Tissue fixation is the initial step in preparing a tissue block. It involves preserving the tissue in a life-like state to prevent
degradation and
autolysis. Fixatives like formalin and glutaraldehyde are commonly used. These chemicals cross-link proteins, stabilizing the tissue's structure and preventing enzymatic decay.
How is Dehydration Achieved?
Following fixation, tissue samples must be dehydrated to remove water, which is incompatible with embedding media like paraffin. Dehydration is typically achieved through a series of graded alcohol baths, starting with lower concentrations and gradually increasing to absolute alcohol. This ensures that the water is slowly and thoroughly replaced by alcohol.
What is Clearing in Tissue Preparation?
After dehydration, the tissue must be cleared to remove the alcohol and make the tissue receptive to the embedding medium. This is done using a clearing agent such as xylene or toluene.
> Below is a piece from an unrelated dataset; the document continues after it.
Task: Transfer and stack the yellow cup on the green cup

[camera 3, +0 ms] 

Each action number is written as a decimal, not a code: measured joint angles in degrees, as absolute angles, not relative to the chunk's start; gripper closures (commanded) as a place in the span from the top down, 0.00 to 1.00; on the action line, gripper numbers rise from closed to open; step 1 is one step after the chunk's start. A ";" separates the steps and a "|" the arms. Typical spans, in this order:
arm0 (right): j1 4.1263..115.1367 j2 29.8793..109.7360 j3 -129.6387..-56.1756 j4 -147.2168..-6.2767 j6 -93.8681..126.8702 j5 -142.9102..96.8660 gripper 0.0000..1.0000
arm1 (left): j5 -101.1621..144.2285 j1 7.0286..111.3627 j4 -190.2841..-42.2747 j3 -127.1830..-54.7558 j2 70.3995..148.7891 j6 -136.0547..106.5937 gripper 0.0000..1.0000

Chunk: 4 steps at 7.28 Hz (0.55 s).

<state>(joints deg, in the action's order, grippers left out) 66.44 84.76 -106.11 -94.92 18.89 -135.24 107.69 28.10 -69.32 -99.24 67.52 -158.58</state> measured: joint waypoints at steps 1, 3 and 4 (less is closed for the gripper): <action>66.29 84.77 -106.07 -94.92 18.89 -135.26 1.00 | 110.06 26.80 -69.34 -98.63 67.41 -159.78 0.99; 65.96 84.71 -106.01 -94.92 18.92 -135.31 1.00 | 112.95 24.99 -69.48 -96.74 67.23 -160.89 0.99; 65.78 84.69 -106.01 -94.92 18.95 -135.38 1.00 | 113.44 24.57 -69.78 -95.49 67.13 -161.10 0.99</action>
These agents are miscible with alcohol and paraffin, thus facilitating the transition from a hydrophilic to a hydrophobic environment.
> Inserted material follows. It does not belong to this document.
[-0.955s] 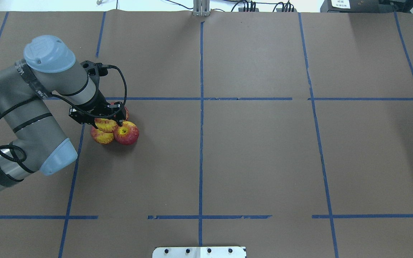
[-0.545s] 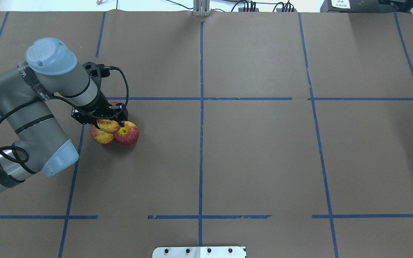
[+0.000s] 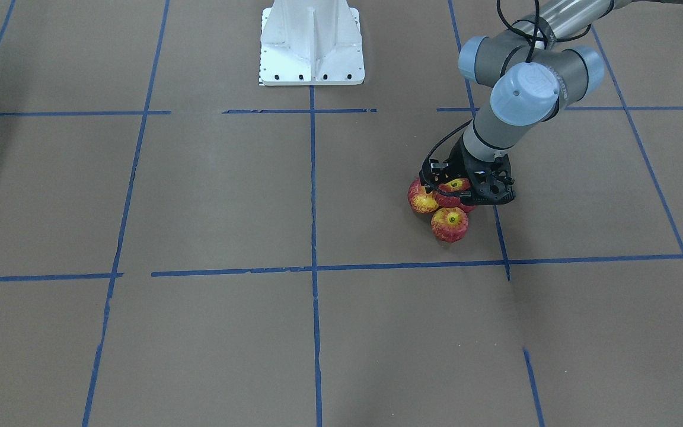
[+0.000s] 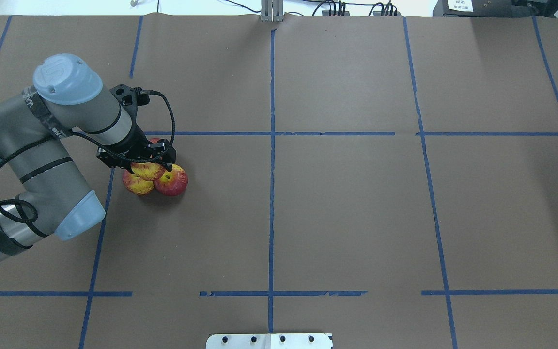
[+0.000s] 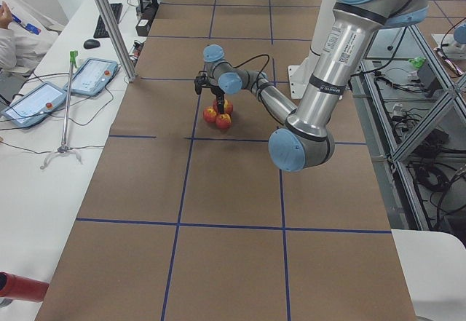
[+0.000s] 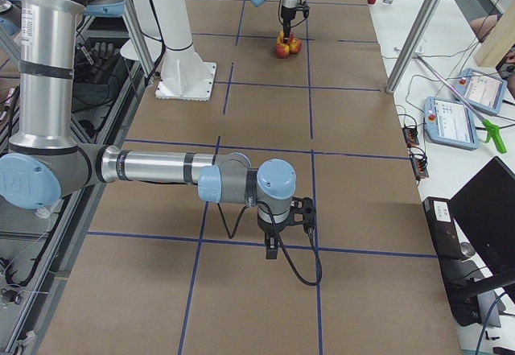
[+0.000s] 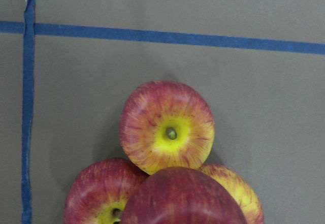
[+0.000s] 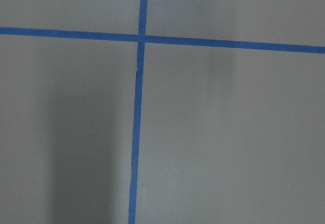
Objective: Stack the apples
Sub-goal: 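Lower the red apple onto the top of the cluster with the left gripper, then open the left gripper and withdraw it away from the stacked apples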
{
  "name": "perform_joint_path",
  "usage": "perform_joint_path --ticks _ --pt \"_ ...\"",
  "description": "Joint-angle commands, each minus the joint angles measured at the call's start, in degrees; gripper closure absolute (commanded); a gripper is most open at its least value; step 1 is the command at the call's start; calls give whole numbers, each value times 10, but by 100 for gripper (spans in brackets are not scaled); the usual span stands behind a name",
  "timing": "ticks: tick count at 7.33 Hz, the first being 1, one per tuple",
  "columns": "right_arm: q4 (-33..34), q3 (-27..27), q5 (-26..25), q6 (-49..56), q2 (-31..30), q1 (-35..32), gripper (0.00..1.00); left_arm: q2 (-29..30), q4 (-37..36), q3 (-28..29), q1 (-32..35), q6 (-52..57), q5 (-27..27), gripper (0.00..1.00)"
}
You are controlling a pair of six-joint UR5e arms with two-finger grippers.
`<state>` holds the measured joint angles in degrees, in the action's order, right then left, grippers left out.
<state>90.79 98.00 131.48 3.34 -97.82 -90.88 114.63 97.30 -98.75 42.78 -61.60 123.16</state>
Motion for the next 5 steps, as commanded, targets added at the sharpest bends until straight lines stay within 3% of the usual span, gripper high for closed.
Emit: perform_joint_path --ticks 1,3,5 --pt "0 0 0 0 0 0 0 -16 -5 -35 6 -2 -8 0" --pt "0 0 0 0 0 0 0 -27 -76 -100 28 2 -9 0" --pt "0 0 0 0 0 0 0 -62 -108 -187 104 29 -6 2"
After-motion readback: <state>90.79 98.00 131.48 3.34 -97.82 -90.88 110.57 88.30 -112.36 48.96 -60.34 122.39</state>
What is Embedding and Why is it Important?
Embedding is the process of infiltrating and surrounding the tissue with a medium like paraffin wax, which solidifies to form a block. This step is crucial as it provides the necessary support for the tissue, allowing for thin sectioning without distortion. Paraffin is most commonly used, but other media like epoxy resins may be employed for electron microscopy.
How is the Tissue Block Oriented?
Proper orientation of the tissue in the block is vital for obtaining meaningful sections. The tissue is placed in a mold filled with molten paraffin and oriented according to the desired plane of sectioning. The correct orientation ensures that the sections reveal the tissue's anatomical structures accurately.
What is the Role of Cooling?
Once the tissue is oriented in molten paraffin, the block must be cooled to solidify the paraffin, typically using a cold plate or refrigerator. This solidification process hardens the block, making it ready for sectioning with a microtome.
How is Sectioning Performed?
The solidified tissue block is then mounted on a
microtome, an instrument that slices the block into very thin sections, usually 4-5 micrometers thick. These thin sections are essential for microscopic examination, as they allow light to pass through the tissue, revealing its intricate details.
What are the Steps in Staining?
After sectioning, the tissue slices are affixed to microscope slides and subjected to
staining. Staining enhances the contrast of the tissues, highlighting various components and structures. Hematoxylin and eosin (H&E) are the most commonly used stains in histology, but a variety of other stains can be used depending on the specific requirements of the study.
Conclusion
Preparing a tissue block is a multi-step process that requires precision and care. From fixation to embedding and sectioning, each step is crucial in ensuring that the tissue is preserved and adequately prepared for microscopic examination. Understanding the intricacies of each stage allows histologists to produce high-quality sections that reveal the detailed architecture of tissues, contributing to advancements in medical and biological research.